Afuera, las hojas crujían con el viento otoñal. La estación avanzaba con su característico tono nostálgico, arrastrando consigo los últimos vestigios de calidez. Violetta siempre había amado el otoño. Le recordaba las tardes de su juventud, cuando ella y Robert paseaban por el parque de la universidad, riendo sin preocupaciones. Pero ahora, el otoño parecía burlarse de ella, recordándole todo lo que había perdido.
El sonido del teléfono la sacó de sus pensamientos. No era Robert. Él no solía llamarla en el día, al menos no últimamente. Tomó el celular con cierta apatía y vio el nombre en la pantalla: Dr. Javier Muñoz.
Respiró hondo antes de responder.
—¿Diga?
—Violetta, ¿cómo te sientes hoy? —La voz de Javier era cálida, preocupada.

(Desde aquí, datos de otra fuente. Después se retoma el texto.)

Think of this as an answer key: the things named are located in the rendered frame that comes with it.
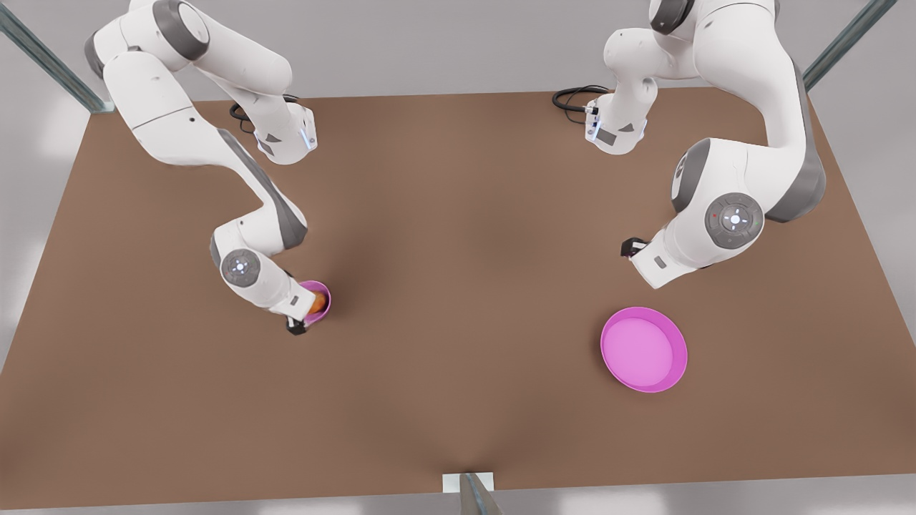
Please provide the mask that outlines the pink plate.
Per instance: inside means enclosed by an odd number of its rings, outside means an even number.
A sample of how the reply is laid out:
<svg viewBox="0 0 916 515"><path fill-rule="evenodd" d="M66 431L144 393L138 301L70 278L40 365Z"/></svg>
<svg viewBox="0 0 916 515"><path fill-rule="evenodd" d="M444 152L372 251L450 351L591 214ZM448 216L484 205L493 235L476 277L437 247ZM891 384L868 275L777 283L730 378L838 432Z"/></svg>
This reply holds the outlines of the pink plate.
<svg viewBox="0 0 916 515"><path fill-rule="evenodd" d="M641 306L619 310L606 321L600 354L615 379L642 393L674 387L689 362L686 341L676 323Z"/></svg>

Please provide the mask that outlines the pink bowl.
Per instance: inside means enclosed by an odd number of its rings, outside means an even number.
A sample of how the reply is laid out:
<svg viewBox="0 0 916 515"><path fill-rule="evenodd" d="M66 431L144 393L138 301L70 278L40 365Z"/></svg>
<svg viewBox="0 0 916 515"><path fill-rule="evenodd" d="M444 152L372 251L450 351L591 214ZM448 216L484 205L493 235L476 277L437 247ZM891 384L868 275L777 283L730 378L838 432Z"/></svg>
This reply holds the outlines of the pink bowl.
<svg viewBox="0 0 916 515"><path fill-rule="evenodd" d="M321 309L314 310L305 316L303 322L305 326L311 326L314 323L317 323L319 320L323 320L327 316L328 310L331 306L331 294L328 287L321 283L321 281L316 280L307 280L300 283L301 287L304 287L305 290L311 291L316 296L317 300L320 300Z"/></svg>

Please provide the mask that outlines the silver frame post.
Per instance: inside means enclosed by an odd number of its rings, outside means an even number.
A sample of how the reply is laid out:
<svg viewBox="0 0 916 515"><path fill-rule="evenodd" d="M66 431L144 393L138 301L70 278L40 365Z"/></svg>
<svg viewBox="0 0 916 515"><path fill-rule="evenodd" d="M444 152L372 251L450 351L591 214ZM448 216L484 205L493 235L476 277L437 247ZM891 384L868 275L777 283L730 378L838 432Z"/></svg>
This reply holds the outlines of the silver frame post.
<svg viewBox="0 0 916 515"><path fill-rule="evenodd" d="M65 92L91 114L112 113L115 106L98 97L79 76L0 2L0 33L46 72Z"/></svg>
<svg viewBox="0 0 916 515"><path fill-rule="evenodd" d="M505 515L493 497L492 472L442 475L442 492L458 493L460 515Z"/></svg>
<svg viewBox="0 0 916 515"><path fill-rule="evenodd" d="M828 43L802 75L805 92L810 92L861 38L886 16L899 0L868 0L866 6Z"/></svg>

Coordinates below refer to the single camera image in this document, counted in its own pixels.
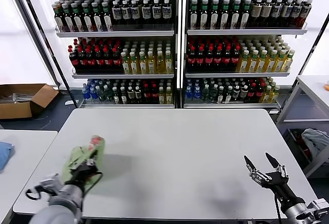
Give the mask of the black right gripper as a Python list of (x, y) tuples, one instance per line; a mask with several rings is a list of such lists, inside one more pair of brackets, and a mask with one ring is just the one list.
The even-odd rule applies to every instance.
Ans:
[(278, 160), (269, 153), (265, 153), (265, 156), (275, 169), (275, 172), (261, 173), (251, 160), (244, 155), (246, 166), (249, 170), (249, 176), (252, 180), (261, 182), (263, 188), (270, 189), (274, 193), (281, 204), (281, 210), (288, 210), (296, 205), (301, 205), (306, 208), (304, 199), (296, 196), (288, 185), (289, 177), (285, 165), (281, 165)]

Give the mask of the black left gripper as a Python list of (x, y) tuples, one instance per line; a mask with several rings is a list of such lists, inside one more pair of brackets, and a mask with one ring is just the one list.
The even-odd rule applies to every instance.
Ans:
[(69, 184), (79, 187), (92, 187), (103, 177), (103, 173), (97, 168), (98, 157), (88, 158), (86, 164), (81, 164), (78, 160), (72, 161), (68, 165), (71, 177)]

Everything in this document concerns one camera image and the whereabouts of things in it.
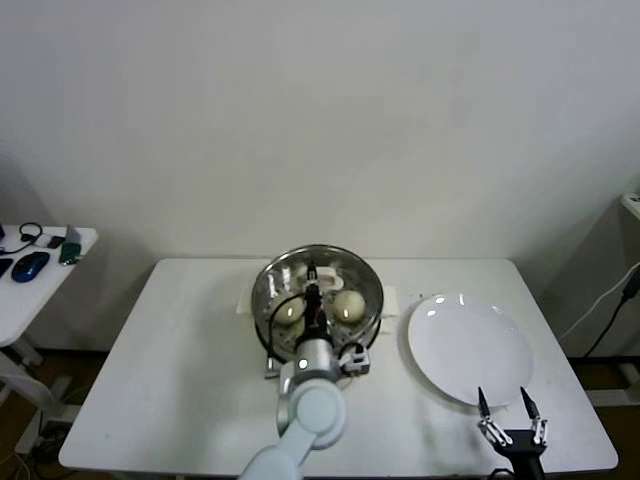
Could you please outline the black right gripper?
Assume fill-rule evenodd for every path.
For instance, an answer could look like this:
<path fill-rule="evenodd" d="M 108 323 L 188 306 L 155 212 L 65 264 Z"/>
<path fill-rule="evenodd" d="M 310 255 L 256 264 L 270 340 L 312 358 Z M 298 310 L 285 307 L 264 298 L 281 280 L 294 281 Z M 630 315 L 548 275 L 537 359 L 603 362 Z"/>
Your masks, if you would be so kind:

Cerró los ojos por un momento, como si eso pudiera ocultar su estado emocional.
—Bien… Lo de siempre.
—¿Has comido? ¿Te has sentido mareada?
Ella sonrió con tristeza. Javier se preocupaba más por ella que su propio esposo.
—Sí, he comido. Y no, no me he sentido mal —mintió.
No tenía fuerzas para hablar de la punzada constante en su pecho, ni del cansancio que la hundía cada vez más. Javier no insistió, pero ella sabía que podía notar la mentira en su voz.
—Recuerda que tienes tu próxima cita en dos días. No faltes, por favor.
—No lo haré.
Colgó la llamada y dejó el celular sobre la mesa. Javier era su médico, pero también alguien que, en los últimos meses, se había convertido en un apoyo inesperado. Era él quien la animaba a seguir, quien le recordaba que su vida aún tenía valor.
Suspiró y se levantó del sofá. No podía quedarse todo el día sumida en la tristeza. Caminó hasta la habitación y abrió el armario. Allí, entre la ropa colgada, encontró su abrigo favorito. Uno que Robert le había regalado hacía años, en otro otoño, cuando aún la amaba. Se lo puso y salió al balcón.
El viento frío la envolvió de inmediato, pero no retrocedió. Miró las hojas cayendo, la ciudad moviéndose con normalidad. Todo seguía su curso, como si su mundo no se estuviera desmoronando.
Apoyó las manos en la baranda y cerró los ojos. No sabía cuánto tiempo le quedaba, pero si algo tenía claro era que no quería desperdiciarlo llorando por un hombre que no la valoraba.